▶ _Task brief_
Determine how many lines in the material below contain the word "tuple", and give that number without comment.
(Source material begins)
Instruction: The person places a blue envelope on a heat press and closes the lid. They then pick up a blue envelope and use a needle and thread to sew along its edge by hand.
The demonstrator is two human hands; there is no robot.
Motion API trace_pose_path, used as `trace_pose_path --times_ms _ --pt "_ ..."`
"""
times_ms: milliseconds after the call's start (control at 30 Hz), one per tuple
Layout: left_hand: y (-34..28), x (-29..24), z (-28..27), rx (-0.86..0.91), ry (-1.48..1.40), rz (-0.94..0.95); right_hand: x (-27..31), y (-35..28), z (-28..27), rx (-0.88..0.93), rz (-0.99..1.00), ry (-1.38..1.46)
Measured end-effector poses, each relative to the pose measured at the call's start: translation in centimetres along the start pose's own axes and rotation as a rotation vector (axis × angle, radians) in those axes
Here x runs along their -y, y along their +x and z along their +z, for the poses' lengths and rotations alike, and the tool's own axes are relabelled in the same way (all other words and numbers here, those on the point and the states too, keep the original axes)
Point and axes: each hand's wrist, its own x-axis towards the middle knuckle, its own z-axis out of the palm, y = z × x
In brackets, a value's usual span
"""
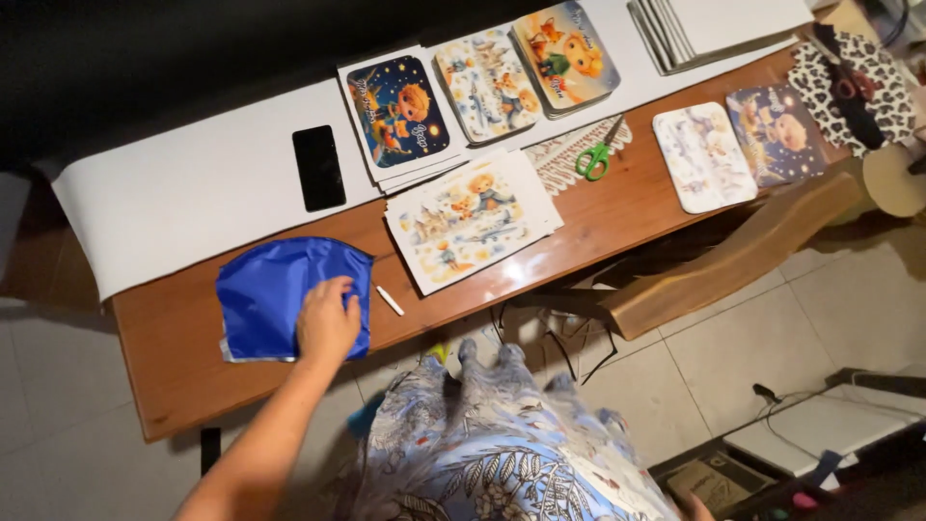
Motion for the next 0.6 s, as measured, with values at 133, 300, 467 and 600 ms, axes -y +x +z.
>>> trace_pose_path --times_ms 133,300,467,600 --pt "1.8 3.6 1.1 0.016 0.165 0.003 11.6 1.8 7.6 0.211 -0.384 0.152" --pt "8.1 3.1 -0.4 0.195 0.144 0.188 46.6 -8.4 15.1 0.201 -1.193 -0.011" --pt "12.8 2.8 -1.7 0.487 0.186 0.222 52.7 -9.2 26.4 -0.255 -1.285 -0.529" --pt "13.6 3.7 -2.1 0.659 0.192 0.236 52.7 -6.7 30.5 -0.388 -1.293 -0.766"
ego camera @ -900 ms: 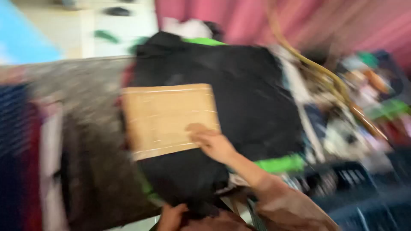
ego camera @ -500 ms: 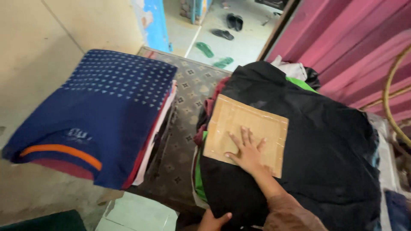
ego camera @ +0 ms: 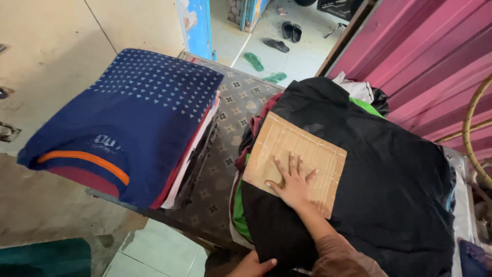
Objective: The person folds various t-shirts and tops on a table using a cardboard piece as a guide. They handle a black shirt, a green shirt, a teal shirt, a striped shirt, and a white shirt, stacking them neatly as they finish each one.
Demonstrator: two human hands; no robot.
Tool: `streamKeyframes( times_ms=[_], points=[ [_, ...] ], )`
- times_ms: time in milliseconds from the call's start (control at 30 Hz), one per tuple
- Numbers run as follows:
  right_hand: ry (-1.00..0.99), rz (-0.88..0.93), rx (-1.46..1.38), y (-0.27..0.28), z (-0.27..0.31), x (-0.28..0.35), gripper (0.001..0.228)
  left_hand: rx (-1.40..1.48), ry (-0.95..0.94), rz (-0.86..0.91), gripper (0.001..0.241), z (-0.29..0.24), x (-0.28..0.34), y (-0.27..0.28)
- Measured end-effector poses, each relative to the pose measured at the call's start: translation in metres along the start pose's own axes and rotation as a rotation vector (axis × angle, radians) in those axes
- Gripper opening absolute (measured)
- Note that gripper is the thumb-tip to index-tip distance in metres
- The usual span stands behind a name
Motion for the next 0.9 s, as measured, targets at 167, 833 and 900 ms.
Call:
streamKeyframes(
  times_ms=[167, 833, 900],
  points=[
    [-0.008, 0.003, 0.034, 0.012, -0.001, 0.006, 0.090, -0.126, -0.038, 0.077, 0.067, -0.069, 0.040, -0.049],
    [0.159, 0.078, 0.199, 0.030, -0.307, 0.294, 0.067, -0.501, 0.067, 0.429, 0.054, 0.031, -0.026, 0.203],
    [0.094, 0.147, 0.075, 0.016, -0.339, 0.319, 0.060, -0.538, 0.020, 0.463, 0.054, 0.041, -0.034, 0.225]
  ],
)
Point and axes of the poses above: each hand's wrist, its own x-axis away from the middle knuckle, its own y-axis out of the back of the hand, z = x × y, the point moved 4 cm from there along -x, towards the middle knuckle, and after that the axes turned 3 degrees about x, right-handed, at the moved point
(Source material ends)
▶ _Finished task_
2